SEAL BEACH : Agreement Reached on Ballot Wording
After a day of lengthy negotiations, three City Council members agreed Thursday to make minor changes in ballot arguments related to the controversial Hellman Ranch development to partially settle a lawsuit filed by the city clerk.
“Our objective is simply to dispose of this,” said Thomas J. Feeley, attorney for council members Marilyn Bruce Hastings, Gwen Forsythe and Frank Laszlo, who support Measure B-91, a ballot measure that would advise the council on what residents would like to see constructed on the Hellman Ranch property. But remaining in dispute are arguments filed by the council minority, Mayor Edna Wilson and Councilman Joe Hunt, who could not be reached by their attorney Thursday afternoon to approve suggested changes. Wilson and Hunt support Measure A-91, which would clear the way for Mola Development Corp. to proceed with its $200-million plan to build homes on the Hellman Ranch property.

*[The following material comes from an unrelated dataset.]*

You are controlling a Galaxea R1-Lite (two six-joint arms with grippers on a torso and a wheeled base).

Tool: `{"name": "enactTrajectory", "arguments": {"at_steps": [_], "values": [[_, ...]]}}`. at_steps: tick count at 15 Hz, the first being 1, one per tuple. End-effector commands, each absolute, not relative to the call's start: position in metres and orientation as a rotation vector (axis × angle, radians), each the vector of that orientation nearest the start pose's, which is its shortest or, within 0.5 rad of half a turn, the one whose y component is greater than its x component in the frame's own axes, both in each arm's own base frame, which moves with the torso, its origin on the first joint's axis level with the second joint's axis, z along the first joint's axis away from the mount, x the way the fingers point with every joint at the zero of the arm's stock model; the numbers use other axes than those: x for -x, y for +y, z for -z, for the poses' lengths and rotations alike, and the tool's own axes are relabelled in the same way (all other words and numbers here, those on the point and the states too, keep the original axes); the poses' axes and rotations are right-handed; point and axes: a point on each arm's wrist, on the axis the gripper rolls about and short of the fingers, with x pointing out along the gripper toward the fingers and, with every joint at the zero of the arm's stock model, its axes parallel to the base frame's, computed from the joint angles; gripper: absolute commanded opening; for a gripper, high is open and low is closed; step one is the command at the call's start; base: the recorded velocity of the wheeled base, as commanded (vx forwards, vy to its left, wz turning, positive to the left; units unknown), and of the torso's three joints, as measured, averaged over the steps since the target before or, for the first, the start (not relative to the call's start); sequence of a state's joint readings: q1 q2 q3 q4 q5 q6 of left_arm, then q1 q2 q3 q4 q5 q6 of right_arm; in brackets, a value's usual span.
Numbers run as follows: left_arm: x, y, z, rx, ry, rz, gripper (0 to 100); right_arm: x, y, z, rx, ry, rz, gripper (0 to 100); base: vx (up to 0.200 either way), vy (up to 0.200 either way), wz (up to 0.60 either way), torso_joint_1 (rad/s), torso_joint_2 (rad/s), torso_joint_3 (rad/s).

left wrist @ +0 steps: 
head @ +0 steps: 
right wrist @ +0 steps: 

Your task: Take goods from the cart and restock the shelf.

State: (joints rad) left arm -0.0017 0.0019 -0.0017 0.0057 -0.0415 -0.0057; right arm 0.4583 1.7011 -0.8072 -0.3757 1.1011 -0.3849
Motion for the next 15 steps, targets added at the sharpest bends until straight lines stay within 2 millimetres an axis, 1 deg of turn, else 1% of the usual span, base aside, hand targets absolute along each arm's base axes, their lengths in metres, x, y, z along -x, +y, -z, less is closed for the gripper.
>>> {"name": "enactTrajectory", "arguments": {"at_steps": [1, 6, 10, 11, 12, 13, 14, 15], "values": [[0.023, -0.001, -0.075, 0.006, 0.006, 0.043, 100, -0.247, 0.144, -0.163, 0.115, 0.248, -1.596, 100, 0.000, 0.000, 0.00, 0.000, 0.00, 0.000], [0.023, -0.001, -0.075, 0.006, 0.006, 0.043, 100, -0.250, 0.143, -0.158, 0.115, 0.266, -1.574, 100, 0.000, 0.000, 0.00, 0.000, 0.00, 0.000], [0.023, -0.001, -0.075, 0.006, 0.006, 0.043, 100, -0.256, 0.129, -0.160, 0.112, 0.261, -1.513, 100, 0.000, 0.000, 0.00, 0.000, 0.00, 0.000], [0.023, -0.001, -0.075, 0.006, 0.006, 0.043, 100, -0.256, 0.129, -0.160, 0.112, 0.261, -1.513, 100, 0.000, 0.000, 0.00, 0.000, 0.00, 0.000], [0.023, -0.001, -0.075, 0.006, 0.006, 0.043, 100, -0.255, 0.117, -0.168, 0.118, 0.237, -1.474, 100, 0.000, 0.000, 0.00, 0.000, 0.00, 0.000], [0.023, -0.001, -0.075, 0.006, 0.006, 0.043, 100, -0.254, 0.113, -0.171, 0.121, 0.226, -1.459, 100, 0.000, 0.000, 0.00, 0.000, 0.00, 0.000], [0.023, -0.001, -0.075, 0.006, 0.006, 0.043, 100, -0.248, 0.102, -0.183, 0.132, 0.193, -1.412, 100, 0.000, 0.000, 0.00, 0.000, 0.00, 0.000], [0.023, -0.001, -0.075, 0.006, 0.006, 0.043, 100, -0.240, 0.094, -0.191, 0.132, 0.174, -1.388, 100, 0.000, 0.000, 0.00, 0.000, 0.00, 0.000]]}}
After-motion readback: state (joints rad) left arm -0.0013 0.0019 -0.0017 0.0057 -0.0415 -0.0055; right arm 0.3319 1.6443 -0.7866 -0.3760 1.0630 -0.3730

City Clerk Joanne M. Yeo last week legally challenged arguments submitted by both sides on the two June ballot measures. Yeo said that some of the statements could be construed as misleading the public.
In addition, some of the arguments used names of individuals and corporations without their consent, which could have led to further litigation, according to Ivan Stevenson, Yeo’s attorney.
Attorneys for both sides said they have procedural and technical objections to their opponents’ actions, but Superior Court Judge Robert D. Monarch said it is important for both sides to reach a compromise.
“The only people who will ever make out if you don’t, and I don’t say this by way of criticism, are the attorneys,” Monarch said, noting the approaching April 12 printing deadline for ballot arguments.
In addition to the remaining points in Yeo’s petition, there is another legal challenge to ballot arguments filed by Hastings, Laszlo and Forsythe.
That suit, filed by Hunt and Wilson last Friday, disputes some statements in their proposed ballot arguments, including claims that Measure A-91 will “place housing on hazardous earthquake faults” and will “violate the city’s noise ordinance.”
The changes agreed to by Hastings, Forsythe and Laszlo primarily consisted of removing names from the arguments and word substitutions, such as changing will to could.